» **Aim of the exercise**: Please return the entries, omitting and altering nothing.

» **Extracted records**:

|---|

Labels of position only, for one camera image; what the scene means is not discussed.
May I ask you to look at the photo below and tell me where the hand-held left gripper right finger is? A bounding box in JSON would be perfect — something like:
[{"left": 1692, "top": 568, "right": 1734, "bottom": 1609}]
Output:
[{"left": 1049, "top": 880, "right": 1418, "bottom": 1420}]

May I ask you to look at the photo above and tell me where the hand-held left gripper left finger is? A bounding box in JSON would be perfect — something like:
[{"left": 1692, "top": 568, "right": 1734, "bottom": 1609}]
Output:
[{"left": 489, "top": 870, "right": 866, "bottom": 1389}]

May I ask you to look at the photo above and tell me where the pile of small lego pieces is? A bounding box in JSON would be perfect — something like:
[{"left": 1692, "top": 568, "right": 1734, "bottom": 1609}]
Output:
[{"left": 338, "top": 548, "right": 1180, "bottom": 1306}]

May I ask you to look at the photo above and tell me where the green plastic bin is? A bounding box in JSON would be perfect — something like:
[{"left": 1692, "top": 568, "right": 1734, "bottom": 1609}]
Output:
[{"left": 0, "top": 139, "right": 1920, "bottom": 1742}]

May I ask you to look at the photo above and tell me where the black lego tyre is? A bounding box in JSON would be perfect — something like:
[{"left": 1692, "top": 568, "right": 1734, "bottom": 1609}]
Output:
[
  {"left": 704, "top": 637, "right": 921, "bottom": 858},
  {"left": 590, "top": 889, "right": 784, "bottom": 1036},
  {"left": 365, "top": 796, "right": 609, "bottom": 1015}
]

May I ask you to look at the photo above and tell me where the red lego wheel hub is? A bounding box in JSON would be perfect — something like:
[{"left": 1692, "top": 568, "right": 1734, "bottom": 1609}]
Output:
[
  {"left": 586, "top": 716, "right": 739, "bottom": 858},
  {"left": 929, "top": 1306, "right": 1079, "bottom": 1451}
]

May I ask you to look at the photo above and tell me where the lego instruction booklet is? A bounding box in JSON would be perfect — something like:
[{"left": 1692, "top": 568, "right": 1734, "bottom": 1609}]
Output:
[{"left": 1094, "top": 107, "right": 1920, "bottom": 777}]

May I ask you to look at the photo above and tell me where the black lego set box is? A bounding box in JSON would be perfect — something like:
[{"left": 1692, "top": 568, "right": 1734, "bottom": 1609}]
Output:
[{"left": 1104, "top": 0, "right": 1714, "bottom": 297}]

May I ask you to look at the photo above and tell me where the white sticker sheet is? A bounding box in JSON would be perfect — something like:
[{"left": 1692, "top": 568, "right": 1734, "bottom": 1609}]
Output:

|---|

» **Solution for this exercise**:
Labels of position only, for one camera image; what the scene means is not discussed.
May I ask you to look at the photo below and tell me where the hand-held left gripper right finger is? A bounding box in JSON would be perfect — something like:
[{"left": 1692, "top": 568, "right": 1734, "bottom": 1609}]
Output:
[{"left": 1049, "top": 880, "right": 1418, "bottom": 1420}]

May I ask you to look at the photo above and tell me where the hand-held left gripper left finger is? A bounding box in JSON would be perfect — something like:
[{"left": 1692, "top": 568, "right": 1734, "bottom": 1609}]
Output:
[{"left": 489, "top": 870, "right": 866, "bottom": 1389}]

May I ask you to look at the photo above and tell me where the pile of small lego pieces is? A bounding box in JSON would be perfect — something like:
[{"left": 1692, "top": 568, "right": 1734, "bottom": 1609}]
Output:
[{"left": 338, "top": 548, "right": 1180, "bottom": 1306}]

May I ask you to look at the photo above and tell me where the green plastic bin is? A bounding box in JSON would be perfect — something like:
[{"left": 1692, "top": 568, "right": 1734, "bottom": 1609}]
Output:
[{"left": 0, "top": 139, "right": 1920, "bottom": 1742}]

May I ask you to look at the photo above and tell me where the black lego tyre is? A bounding box in JSON would be perfect — something like:
[{"left": 1692, "top": 568, "right": 1734, "bottom": 1609}]
Output:
[
  {"left": 704, "top": 637, "right": 921, "bottom": 858},
  {"left": 590, "top": 889, "right": 784, "bottom": 1036},
  {"left": 365, "top": 796, "right": 609, "bottom": 1015}
]

May I ask you to look at the photo above and tell me where the red lego wheel hub is? A bounding box in JSON would be perfect — something like:
[{"left": 1692, "top": 568, "right": 1734, "bottom": 1609}]
Output:
[
  {"left": 586, "top": 716, "right": 739, "bottom": 858},
  {"left": 929, "top": 1306, "right": 1079, "bottom": 1451}
]

May I ask you to look at the photo above and tell me where the lego instruction booklet is? A bounding box in JSON would be perfect — something like:
[{"left": 1692, "top": 568, "right": 1734, "bottom": 1609}]
Output:
[{"left": 1094, "top": 107, "right": 1920, "bottom": 777}]

May I ask you to look at the photo above and tell me where the black lego set box is? A bounding box in JSON would be perfect — something like:
[{"left": 1692, "top": 568, "right": 1734, "bottom": 1609}]
Output:
[{"left": 1104, "top": 0, "right": 1714, "bottom": 297}]

May I ask you to look at the photo above and tell me where the white sticker sheet is? A bounding box in JSON would be perfect — something like:
[{"left": 1692, "top": 568, "right": 1734, "bottom": 1609}]
Output:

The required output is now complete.